Publisher: archiveofourown.org
Story URL: https://archiveofourown.org/works/14420103
Author URL: https://archiveofourown.org/users/RedFlagsAndDiamonds/pseuds/RedFlagsAndDiamonds
Summary: A seventeen year old, Italian-born pianist is held for ransom by an Irish gang-lord.





	The Devil's Backbone

**Author's Note:**

> This is what happens when you attempt to mix the cinematic equivalents of sweet and salty.  
> To all who might take umbrage at the idea of beloved children's classic characters being shoved into situations that aren't entirely wholesome, go find something else to read.
> 
> This was based completely around the screen-blazing chemistry between Liam Neeson and Christian Bale in "Batman Begins."  
> The "Little Women" half of the canon is taken (obviously) from the '94 film, but since I was reading while writing, a lot of minor elements from the book managed to work their way in. Everything else is from my own twisted imagination.
> 
> The timelines don't perfectly match up here, but I'm not going to sweat it.

 

In Hell, there was only one ruler.

They called him “the Priest” – although Laurie suspected there was no actual ordination behind the title.

If it weren’t for the fact that the man had a small son, the steel lining in his clerical collar, like plated armor, would have been telling enough.

It was, of course, possible that he had been a man of the cloth once, but now the name was an epithet of fear – “Say your prayers at night, or the Priest shall come for you…”

He was sure that Jo would have found the concept quite inspiring. For all that she sneered at her youngest sister’s daydreams, she had a rather romantic mind herself, but he wouldn’t have minded telling her that those colorful fantasies she had held once, casting him as the “captive” of some forlorn neighborhood tale was much more attractive in concept than in reality.

The little boy, Michael, was even younger than Amy, and for some mysterious reason seemed determined to view Laurie as more a playmate than a prisoner. Ultimately, he supposed this was a blessing, as he was unlikely to manage on his own – the massive, creaking jungle of wooden slats that these people called home was almost a nation unto itself, and three times as foreign.

Once the Priest had determined that their newly acquired hostage was at no risk of escape – difficult as it was to admit, Laurie had always known he had no stomach for violence or danger – Michael had begun leading him about the tenement as though he’d been given a new puppy.

“T’were an old factr’y, where they made beer.” the child explained, one small hand clenched on his rapidly dirtying shirt sleeve as they made their way through the tangle of tallow-lit, underground passages and up a slanting floor into the rabbit warren of crude little rooms.

“Th’ barrels and t’ings were in th’ cellar, and up here’s where dey ground th’ corn –“

It was hard to catch a word of Michael’s piping little voice, when the racket all around was absolutely deafening.
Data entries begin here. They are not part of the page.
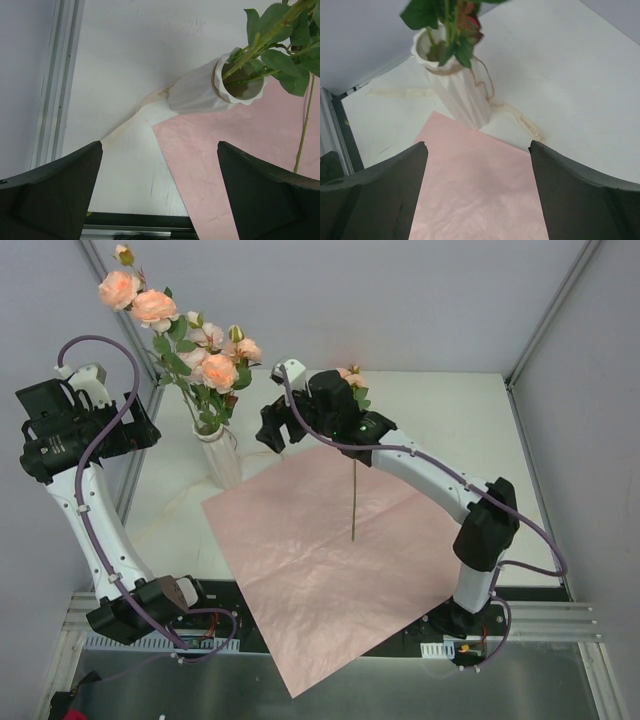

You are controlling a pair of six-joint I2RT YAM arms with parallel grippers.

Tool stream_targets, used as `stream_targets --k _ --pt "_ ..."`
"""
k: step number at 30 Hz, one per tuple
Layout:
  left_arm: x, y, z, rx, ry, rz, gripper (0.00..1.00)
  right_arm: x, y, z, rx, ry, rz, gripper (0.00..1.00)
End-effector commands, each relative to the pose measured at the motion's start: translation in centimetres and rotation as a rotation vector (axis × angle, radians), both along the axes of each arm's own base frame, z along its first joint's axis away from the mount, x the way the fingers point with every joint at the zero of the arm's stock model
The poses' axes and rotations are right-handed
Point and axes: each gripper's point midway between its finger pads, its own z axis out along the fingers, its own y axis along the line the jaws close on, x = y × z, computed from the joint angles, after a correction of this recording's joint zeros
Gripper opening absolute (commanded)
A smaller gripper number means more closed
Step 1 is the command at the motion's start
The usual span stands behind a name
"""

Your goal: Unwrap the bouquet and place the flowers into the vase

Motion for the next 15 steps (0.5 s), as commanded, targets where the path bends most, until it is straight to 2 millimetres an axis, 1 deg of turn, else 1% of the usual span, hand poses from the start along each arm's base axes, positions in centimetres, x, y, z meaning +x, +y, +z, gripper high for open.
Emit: stream_targets --k 1,3,4,5,6,7,8,9,10,11,12,13,14,15 --pt "0.0 0.1 1.2 0.001 -0.031 0.009 0.99 1.7 -6.9 -0.2 -0.111 0.028 -0.218 0.87" --pt "-0.2 0.0 1.3 0.005 -0.034 0.007 0.99 3.5 -10.0 -1.6 -0.158 0.083 -0.352 0.89" --pt "-0.4 -0.2 1.2 0.002 -0.032 0.003 0.99 4.9 -12.7 -2.8 -0.201 0.126 -0.454 0.89" --pt "-0.5 -0.4 1.2 -0.002 -0.035 -0.007 0.99 5.3 -13.6 -3.7 -0.204 0.179 -0.492 0.89" --pt "-0.7 -0.8 1.3 -0.006 -0.035 -0.02 0.99 5.8 -14.5 -5.2 -0.226 0.217 -0.53 0.88" --pt "-0.8 -1.0 1.1 -0.01 -0.032 -0.029 0.99 6.9 -16.4 -6.3 -0.253 0.238 -0.605 0.87" --pt "-1.0 -1.4 1.3 -0.01 -0.042 -0.05 0.99 7.1 -17.0 -7.6 -0.278 0.268 -0.627 0.87" --pt "-1.1 -1.6 1.3 -0.01 -0.042 -0.058 0.99 7.5 -17.5 -9.4 -0.32 0.294 -0.643 0.87" --pt "-1.3 -1.7 1.2 -0.015 -0.037 -0.062 0.99 7.9 -19.1 -10.9 -0.39 0.301 -0.71 0.88" --pt "-1.3 -1.7 1.0 -0.016 -0.032 -0.063 0.99 8.2 -19.6 -11.5 -0.426 0.298 -0.741 0.89" --pt "-1.3 -1.7 1.1 -0.017 -0.031 -0.057 0.99 8.7 -20.1 -13.8 -0.489 0.322 -0.771 0.9" --pt "-1.3 -1.6 1.0 -0.017 -0.03 -0.053 0.99 8.7 -21.4 -15.0 -0.554 0.333 -0.821 0.89" --pt "-1.3 -1.6 1.1 -0.022 -0.027 -0.047 0.99 8.9 -21.7 -16.0 -0.58 0.348 -0.835 0.9" --pt "-1.3 -1.5 1.1 -0.019 -0.029 -0.042 0.99 9.2 -21.7 -17.6 -0.61 0.365 -0.839 0.88"
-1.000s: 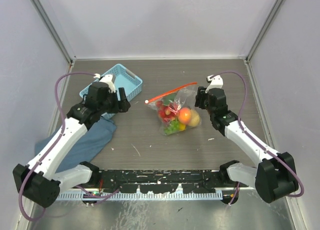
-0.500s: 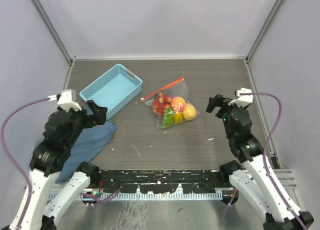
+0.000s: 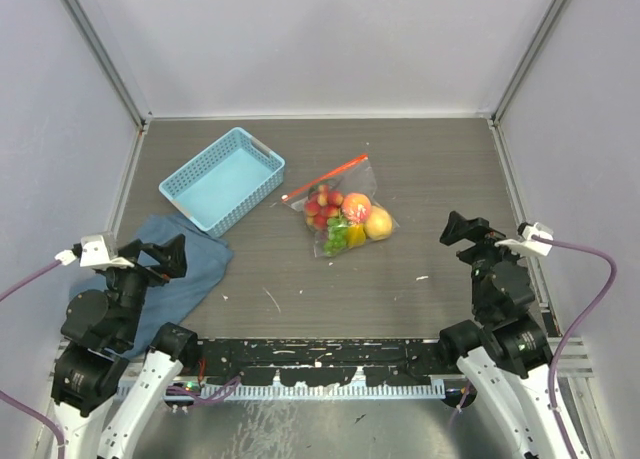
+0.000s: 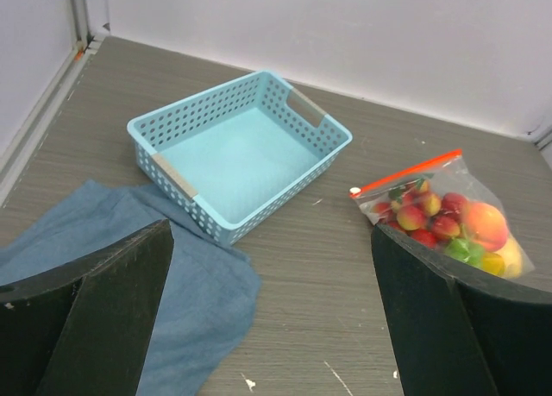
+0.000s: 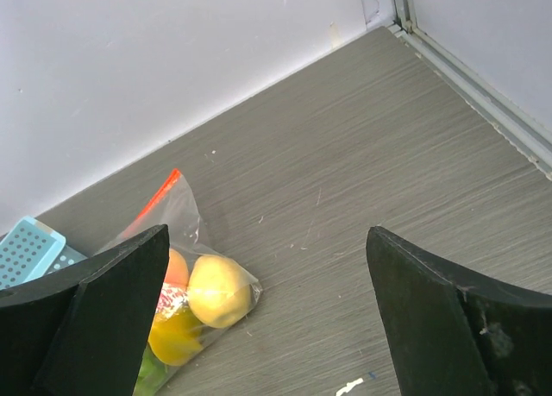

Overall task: Place the food in the zip-top bag and seal the zipper
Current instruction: Reset both arms

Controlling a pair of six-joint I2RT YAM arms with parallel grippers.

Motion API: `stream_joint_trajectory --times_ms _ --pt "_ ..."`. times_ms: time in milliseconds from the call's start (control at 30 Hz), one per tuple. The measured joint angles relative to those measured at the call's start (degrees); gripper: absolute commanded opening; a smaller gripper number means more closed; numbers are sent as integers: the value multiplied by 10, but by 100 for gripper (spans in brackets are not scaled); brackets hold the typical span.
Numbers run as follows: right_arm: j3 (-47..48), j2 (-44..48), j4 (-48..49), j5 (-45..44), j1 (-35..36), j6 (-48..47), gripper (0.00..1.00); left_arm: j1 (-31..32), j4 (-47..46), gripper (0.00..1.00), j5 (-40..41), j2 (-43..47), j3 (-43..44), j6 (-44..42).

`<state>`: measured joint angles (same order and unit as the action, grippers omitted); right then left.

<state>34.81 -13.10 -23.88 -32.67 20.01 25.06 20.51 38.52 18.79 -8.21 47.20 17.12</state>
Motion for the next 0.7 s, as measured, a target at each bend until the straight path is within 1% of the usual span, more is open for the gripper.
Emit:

Women, children, and men shouted in every imaginable language, screamed in pain, sang drunkenly, and fell into mad brawls, backed by the smash of breaking furniture and bottles.

Laurie was reminded briefly of the Marches’ hen house, all the feathery lumps crammed together between slats of wood.

The smell was proportionate. Worse, in fact.

Many of the brewery’s inhabitants seemed to be Irish, but here or there he noticed a beard or hooked nose that seemed decidedly Semitic, and even recognized a few words of familiar Italian – but it was the coal black Africans that gave him a bit of a start. Although, he supposed, it wasn’t as though they could be expected to go anywhere else.

They paused a while for Michael to confer with some other children, every one of them as dirt-smudged and threadbare as he was, and after apparently collecting on a debt, Michael crammed all his newfound wealth – three pennies, a little jackknife, and a twist of sticky candy, more dirt and grime than caramel – into his coat pockets and they resumed their walk.

“What was the wager?” Laurie asked eventually.

The boy smiled sweetly.

“Dey said Da wouldn’t keep ye alive past yesterday – I said ‘e would. So dey coughed up.”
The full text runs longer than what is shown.